- PROBLEM DESCRIPTION -
A word-for-word copy of the records is needed, with every picture left out.

- Extracted data entries -
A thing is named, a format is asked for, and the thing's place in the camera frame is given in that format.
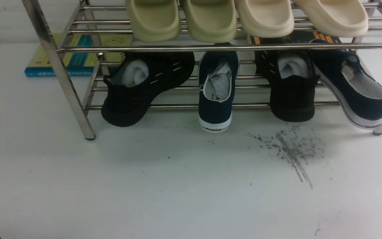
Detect blue yellow book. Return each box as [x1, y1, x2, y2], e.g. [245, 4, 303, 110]
[24, 34, 133, 77]

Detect stainless steel shoe rack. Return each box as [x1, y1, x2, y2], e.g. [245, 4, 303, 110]
[22, 0, 382, 141]

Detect right black knit sneaker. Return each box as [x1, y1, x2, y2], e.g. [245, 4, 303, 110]
[255, 50, 319, 122]

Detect left cream foam slipper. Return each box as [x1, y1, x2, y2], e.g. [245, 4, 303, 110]
[234, 0, 294, 38]

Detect black orange book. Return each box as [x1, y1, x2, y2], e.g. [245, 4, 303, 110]
[247, 31, 341, 45]

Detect black knit sneaker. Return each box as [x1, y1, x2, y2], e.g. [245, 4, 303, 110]
[255, 50, 319, 122]
[100, 52, 195, 127]

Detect navy canvas shoe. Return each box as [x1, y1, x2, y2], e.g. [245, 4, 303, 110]
[310, 49, 382, 129]
[198, 50, 240, 132]

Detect cream foam slipper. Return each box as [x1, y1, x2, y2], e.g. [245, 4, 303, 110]
[292, 0, 369, 37]
[234, 0, 294, 38]

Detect left green foam slipper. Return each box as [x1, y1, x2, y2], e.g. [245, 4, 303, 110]
[125, 0, 182, 43]

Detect right cream foam slipper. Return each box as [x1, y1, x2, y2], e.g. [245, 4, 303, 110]
[292, 0, 369, 37]

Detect right green foam slipper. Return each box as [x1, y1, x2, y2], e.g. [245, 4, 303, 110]
[179, 0, 237, 43]

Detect left black knit sneaker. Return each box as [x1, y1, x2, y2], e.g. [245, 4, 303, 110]
[100, 52, 195, 127]

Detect green foam slipper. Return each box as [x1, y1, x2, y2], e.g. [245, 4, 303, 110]
[179, 0, 237, 43]
[125, 0, 182, 43]

- FINISHED EXERCISE -
A thing is named, a format is asked for, and the thing's place in the camera frame is given in that format.
Detect blue yellow book. Return each box as [x1, y1, x2, y2], e.g. [245, 4, 303, 110]
[24, 34, 133, 77]

Detect stainless steel shoe rack. Return each box as [x1, y1, x2, y2], e.g. [245, 4, 303, 110]
[22, 0, 382, 141]

Detect right black knit sneaker. Return each box as [x1, y1, x2, y2], e.g. [245, 4, 303, 110]
[255, 50, 319, 122]

Detect left cream foam slipper. Return each box as [x1, y1, x2, y2], e.g. [245, 4, 303, 110]
[234, 0, 294, 38]

Detect black orange book. Return each box as [x1, y1, x2, y2], e.g. [245, 4, 303, 110]
[247, 31, 341, 45]

Detect black knit sneaker. Return each box as [x1, y1, x2, y2], e.g. [245, 4, 303, 110]
[255, 50, 319, 122]
[100, 52, 195, 127]

Detect navy canvas shoe. Return each box as [x1, y1, x2, y2], e.g. [245, 4, 303, 110]
[310, 49, 382, 129]
[198, 50, 240, 132]

Detect cream foam slipper. Return each box as [x1, y1, x2, y2], e.g. [245, 4, 303, 110]
[292, 0, 369, 37]
[234, 0, 294, 38]

Detect left green foam slipper. Return each box as [x1, y1, x2, y2], e.g. [245, 4, 303, 110]
[125, 0, 182, 43]

Detect right cream foam slipper. Return each box as [x1, y1, x2, y2], e.g. [245, 4, 303, 110]
[292, 0, 369, 37]

Detect right green foam slipper. Return each box as [x1, y1, x2, y2], e.g. [245, 4, 303, 110]
[179, 0, 237, 43]

Detect left black knit sneaker. Return each box as [x1, y1, x2, y2], e.g. [245, 4, 303, 110]
[100, 52, 195, 127]

Detect green foam slipper. Return each box as [x1, y1, x2, y2], e.g. [245, 4, 303, 110]
[179, 0, 237, 43]
[125, 0, 182, 43]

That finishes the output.